Family Manifesto - September 13th 2017
It is no secret that I am a thrice-married divorcee. That is a fact of which I am neither proud nor apologetic. My own circumstances are the result of `events`, some of which have been outside of my own control. There are those who will say that in the light of my own past I have no right to opine about `family life`. Others may take the more charitable view that having been through the rough, tumble and pain of separation and rebuilding I at least have some personal experience of `real life` from which to comment.
I mention this because I am one of the signatories to “A Manifesto to Strengthen Families”, a document supported by some fifty Conservative Members of Parliament and Peers. Having recovered my own position, having been fortunate enough to have enjoyed getting on for forty years of largely happy married life- no relationship is without occasional turbulence - and now having three children and five grandchildren of my own I recognise that if the Government is to achieve its aim to increase social mobility, deliver social justice and “Make Britain a Country that works for everyone and not just a privileged few” then we are going to have to strengthen once again the family ties that have become so loosened over the years since the Second World War.
The `Family Manifesto` calls, first, for the appointment of a Cabinet-level Minister to ensure that family-friendly policies are prioritised and co-ordinated across Government Departments. This is a responsibility that has been left to chance for far too long and in the same way that the Education Minister also holds the Equalities brief the time has come when another Cabinet Minister, possibly Work and Pensions, should bear identified responsibility for families.
The second priority is to require every Local Authority to work with voluntary and private sector partners to deliver not just Early Years health and education “Sure Start”-style services but relationship support for couples in distress or at risk of separation. There is, I believe, a postcode lottery of approach at present that determines that while some District, City and particularly County, Councils offer a joined-up approach to family life others are driven by a `political correctness` that can militate against the traditional family unit.
Other aspects of the document highlight the importance of promoting active fatherhood in a child`s life and to ensure, by bringing into force Schedule 6 of the 2010 Welfare Reform Act, that a child`s father is named on the birth certificate. In tandem with this the Government must remove the financial disincentives for those on low incomes, which means very many young couples, from forming lasting relationships. I have no problem with means-testing specific benefits, such as child allowance, to ensure that lower income couples receive a higher rate of payment than those who might welcome but frankly are not in as great a need of what are, inevitably, finite resources. Those on Universal Credit and entitled to marriage allowance should receive it automatically. At present `couple penalties` for those in receipt of tax credits means that it often can pay more to live apart than to stay together and that has to be a nonsense.
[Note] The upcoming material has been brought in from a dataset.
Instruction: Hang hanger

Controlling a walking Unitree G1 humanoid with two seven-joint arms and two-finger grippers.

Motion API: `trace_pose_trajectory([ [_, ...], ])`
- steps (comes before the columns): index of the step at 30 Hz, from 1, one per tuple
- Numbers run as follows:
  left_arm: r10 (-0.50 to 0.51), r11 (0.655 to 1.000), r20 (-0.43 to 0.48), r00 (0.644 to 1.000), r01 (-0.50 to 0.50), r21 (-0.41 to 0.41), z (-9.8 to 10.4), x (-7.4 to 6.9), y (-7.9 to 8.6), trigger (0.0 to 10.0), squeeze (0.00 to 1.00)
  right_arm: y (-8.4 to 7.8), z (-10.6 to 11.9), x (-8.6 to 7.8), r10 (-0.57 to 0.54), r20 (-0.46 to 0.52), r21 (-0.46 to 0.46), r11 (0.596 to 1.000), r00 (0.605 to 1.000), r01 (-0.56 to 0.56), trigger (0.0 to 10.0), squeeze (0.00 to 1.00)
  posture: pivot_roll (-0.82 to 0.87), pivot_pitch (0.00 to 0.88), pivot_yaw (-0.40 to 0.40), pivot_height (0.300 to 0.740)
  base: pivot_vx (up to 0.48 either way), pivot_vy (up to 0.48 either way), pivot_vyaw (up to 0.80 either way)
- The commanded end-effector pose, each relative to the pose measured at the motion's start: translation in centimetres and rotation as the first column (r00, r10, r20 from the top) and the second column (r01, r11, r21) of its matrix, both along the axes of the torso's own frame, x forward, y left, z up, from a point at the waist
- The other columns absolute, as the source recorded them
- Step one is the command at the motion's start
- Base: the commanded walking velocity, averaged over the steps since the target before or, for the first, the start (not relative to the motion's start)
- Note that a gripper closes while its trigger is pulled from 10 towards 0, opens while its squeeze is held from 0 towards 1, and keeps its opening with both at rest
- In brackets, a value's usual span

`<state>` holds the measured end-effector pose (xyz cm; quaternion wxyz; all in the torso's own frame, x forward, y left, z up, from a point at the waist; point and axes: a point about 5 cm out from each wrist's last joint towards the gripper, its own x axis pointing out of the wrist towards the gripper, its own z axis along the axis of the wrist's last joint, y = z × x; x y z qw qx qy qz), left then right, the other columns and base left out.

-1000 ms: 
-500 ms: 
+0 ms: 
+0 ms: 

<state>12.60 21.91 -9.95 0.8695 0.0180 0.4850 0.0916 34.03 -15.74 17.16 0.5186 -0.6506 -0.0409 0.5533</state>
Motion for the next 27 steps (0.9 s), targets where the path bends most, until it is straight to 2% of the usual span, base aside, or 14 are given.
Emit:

In their forward to the Manifesto Fiona Bruce MP and Lord Farmer, the co-authors of the document say that:
“Family breakdown is not just about divorce and separation. Children also fare badly in families where there are no safe, stable and nurturing relationships whether their parent are still together or not and however much money is coming into a household. Conflict that is constantly spilling over into explosive anger or spreading a dark cloud of coldness and indifference produces a toxic environment to live in. Growing up without a fuather can be very painful and over a million children have no meaningful relationship with their fathers”. Lurking behind some very expensive curtains are relationship breakdowns that are as every bit as severe as those in less well-off households.
It is a sad and uncomfortable fact that the United Kingdom has one of the highest levels of family breakdown in the world and as a result record numbers of children are being taken into sometimes less-than-satisfactory local authority care every year. Twenty years ago John Major`s `Back to Basics` proposals were greeted with scorn and derision and were sneered at by a liberal media elite. That John, like most politicians, had failings and some would say feet of clay, should have been no reason for abandoning an initiative designed to put the UK back on a firm and family-friendly footing. In the intervening years more damage still has been done at terrible social and economic cost. It may not be `fashionable` but I am certain that if we are to get our society back on track then we are going to have to ignore the nay-sayers, weather the storm of protest that will no doubt be levelled at what will be misrepresented as a series of `elitist and middle-class policies` and make a serious effort to put the family back at the heart of our national way-of-life. That cannot be achieved by legislation alone but we can start by creating a social and economic framework in which Grandparents, Parents and Children, the building blocks of life, can live together in happiness and thrive.